INSTRUCTIONS FOR THE TASK:
The lines you return must be all those in the data that hold the string "asked".

ENTRIES SUPPLIED:
____________________

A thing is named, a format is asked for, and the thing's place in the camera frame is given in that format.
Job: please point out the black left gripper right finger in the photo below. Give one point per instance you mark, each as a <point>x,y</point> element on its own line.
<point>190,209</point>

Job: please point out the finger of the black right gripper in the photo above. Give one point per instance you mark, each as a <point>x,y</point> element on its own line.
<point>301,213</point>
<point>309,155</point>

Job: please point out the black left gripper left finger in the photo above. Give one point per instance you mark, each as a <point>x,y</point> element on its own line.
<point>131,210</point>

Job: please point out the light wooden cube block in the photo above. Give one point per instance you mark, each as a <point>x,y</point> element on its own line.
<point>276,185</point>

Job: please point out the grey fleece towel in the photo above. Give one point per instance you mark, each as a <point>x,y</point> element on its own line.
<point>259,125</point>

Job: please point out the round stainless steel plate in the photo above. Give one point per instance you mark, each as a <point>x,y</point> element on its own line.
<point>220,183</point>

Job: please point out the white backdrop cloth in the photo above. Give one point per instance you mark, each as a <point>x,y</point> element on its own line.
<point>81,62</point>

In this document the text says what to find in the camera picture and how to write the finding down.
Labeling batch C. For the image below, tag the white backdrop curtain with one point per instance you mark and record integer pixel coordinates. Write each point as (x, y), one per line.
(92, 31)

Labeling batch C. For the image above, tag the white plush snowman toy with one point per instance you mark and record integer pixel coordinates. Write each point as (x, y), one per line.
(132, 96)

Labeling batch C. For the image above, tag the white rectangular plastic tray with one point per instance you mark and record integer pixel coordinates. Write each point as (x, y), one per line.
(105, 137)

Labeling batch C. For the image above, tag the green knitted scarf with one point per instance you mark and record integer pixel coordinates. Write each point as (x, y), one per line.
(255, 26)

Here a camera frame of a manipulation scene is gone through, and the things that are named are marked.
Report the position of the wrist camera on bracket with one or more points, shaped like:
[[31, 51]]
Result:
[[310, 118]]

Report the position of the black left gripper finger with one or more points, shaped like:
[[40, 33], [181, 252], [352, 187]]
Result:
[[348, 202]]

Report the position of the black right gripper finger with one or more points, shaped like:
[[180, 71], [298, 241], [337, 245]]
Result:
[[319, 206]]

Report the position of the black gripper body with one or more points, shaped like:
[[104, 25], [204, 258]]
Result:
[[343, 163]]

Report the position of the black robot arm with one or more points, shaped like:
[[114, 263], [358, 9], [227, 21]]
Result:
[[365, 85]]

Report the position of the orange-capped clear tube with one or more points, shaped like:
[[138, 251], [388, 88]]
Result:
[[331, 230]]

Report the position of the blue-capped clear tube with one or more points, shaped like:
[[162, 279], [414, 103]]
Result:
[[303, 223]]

____________________

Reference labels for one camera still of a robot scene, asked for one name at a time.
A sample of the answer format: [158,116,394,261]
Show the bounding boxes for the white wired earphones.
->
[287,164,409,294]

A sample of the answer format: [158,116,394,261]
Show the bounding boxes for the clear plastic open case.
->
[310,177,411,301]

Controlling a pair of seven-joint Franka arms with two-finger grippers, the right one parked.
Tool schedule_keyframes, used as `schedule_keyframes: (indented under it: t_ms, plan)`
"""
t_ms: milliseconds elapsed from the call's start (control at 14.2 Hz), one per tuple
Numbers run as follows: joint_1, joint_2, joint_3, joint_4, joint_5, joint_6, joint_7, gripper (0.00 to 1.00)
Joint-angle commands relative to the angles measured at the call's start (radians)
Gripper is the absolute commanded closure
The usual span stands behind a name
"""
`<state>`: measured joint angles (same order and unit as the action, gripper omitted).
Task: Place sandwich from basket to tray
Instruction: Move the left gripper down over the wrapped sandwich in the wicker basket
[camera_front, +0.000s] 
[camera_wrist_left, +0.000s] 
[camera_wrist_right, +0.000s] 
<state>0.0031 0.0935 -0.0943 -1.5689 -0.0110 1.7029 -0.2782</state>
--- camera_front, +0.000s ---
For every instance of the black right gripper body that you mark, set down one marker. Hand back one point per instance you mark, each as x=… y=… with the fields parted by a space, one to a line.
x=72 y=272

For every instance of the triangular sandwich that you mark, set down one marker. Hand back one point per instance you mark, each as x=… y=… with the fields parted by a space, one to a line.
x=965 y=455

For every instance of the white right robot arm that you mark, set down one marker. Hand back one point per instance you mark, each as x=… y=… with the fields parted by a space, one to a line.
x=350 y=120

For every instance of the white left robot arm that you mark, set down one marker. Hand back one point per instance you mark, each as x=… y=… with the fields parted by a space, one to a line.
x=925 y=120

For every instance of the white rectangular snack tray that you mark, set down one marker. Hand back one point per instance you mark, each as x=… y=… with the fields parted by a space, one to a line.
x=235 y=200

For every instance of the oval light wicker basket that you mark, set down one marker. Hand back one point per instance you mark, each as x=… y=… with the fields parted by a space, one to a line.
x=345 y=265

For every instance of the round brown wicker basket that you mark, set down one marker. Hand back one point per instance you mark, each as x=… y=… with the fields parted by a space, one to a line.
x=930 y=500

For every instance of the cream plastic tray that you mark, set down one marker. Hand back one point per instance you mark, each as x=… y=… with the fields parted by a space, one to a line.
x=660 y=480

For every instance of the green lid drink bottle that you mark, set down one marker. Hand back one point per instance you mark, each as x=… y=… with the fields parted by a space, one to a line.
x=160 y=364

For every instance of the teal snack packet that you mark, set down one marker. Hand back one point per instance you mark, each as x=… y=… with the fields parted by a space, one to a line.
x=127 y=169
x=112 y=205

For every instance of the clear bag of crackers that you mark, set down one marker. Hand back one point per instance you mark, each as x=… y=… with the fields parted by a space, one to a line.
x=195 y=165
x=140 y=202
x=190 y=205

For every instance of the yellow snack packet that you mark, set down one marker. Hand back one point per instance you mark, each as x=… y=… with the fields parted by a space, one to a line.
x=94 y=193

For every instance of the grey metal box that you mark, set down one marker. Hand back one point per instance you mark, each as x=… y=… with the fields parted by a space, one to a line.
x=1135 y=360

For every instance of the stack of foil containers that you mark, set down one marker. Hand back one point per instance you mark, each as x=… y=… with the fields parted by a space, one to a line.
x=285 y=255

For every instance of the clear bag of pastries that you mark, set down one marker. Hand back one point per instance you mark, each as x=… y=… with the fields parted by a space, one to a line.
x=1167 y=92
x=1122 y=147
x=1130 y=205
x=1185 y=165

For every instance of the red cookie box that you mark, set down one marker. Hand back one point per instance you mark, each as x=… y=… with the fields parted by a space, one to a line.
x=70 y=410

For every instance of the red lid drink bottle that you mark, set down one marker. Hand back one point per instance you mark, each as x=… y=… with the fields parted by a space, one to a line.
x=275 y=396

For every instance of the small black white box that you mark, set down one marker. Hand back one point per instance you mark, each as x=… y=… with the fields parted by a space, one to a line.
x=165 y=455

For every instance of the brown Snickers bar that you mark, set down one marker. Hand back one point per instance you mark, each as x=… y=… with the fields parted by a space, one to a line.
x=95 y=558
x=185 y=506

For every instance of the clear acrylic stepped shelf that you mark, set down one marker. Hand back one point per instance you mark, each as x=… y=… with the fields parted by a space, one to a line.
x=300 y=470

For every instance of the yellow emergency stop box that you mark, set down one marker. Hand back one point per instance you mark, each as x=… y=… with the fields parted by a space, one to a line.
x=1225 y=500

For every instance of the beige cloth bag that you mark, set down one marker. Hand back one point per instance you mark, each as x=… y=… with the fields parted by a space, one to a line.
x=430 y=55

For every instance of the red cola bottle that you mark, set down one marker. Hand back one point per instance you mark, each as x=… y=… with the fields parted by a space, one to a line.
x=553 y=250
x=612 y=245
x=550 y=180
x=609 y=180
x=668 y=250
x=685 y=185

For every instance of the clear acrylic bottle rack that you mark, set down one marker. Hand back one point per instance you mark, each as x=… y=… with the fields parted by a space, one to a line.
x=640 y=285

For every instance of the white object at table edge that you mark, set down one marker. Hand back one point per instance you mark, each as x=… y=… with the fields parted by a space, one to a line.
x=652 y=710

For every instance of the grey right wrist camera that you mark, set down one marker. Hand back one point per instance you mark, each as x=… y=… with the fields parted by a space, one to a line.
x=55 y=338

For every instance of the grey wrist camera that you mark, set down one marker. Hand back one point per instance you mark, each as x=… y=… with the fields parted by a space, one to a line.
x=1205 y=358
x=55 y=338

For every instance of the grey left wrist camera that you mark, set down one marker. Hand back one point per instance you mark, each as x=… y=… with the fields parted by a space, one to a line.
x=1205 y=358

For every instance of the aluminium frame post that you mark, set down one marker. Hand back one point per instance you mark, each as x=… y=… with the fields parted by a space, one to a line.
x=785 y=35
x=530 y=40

____________________

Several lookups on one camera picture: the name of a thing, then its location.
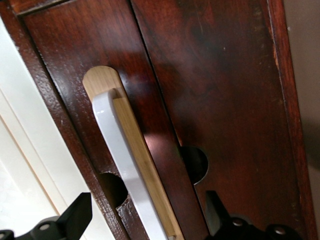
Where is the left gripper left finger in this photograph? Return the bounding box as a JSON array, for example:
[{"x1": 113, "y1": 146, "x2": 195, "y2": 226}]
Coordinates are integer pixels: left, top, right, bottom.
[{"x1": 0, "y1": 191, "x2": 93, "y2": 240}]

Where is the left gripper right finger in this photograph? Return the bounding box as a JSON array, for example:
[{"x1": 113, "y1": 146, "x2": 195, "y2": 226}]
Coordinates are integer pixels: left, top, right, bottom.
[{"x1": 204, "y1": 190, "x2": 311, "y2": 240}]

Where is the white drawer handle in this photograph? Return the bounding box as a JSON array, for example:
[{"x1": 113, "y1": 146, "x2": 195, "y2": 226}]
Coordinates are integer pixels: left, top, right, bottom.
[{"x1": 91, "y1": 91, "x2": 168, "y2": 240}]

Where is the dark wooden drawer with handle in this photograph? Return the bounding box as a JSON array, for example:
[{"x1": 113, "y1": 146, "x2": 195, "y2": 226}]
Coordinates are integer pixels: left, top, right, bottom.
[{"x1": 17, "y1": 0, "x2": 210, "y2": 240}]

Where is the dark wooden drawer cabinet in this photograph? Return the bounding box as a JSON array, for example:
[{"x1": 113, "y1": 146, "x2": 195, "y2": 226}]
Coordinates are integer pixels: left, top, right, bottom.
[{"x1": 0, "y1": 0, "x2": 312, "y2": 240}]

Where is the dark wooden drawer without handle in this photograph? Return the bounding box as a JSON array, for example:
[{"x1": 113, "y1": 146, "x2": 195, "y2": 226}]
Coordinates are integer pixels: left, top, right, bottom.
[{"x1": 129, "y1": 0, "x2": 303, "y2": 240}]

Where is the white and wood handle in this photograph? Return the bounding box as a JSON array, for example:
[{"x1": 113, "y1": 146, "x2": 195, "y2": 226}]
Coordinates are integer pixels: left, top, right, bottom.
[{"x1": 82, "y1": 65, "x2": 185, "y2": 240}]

____________________

TASK SOLUTION:
A thing is named, a format is asked for, and the thing's place in the camera frame is given in that format.
Reference labels for one camera still of a robot scene, asked for one name at a time.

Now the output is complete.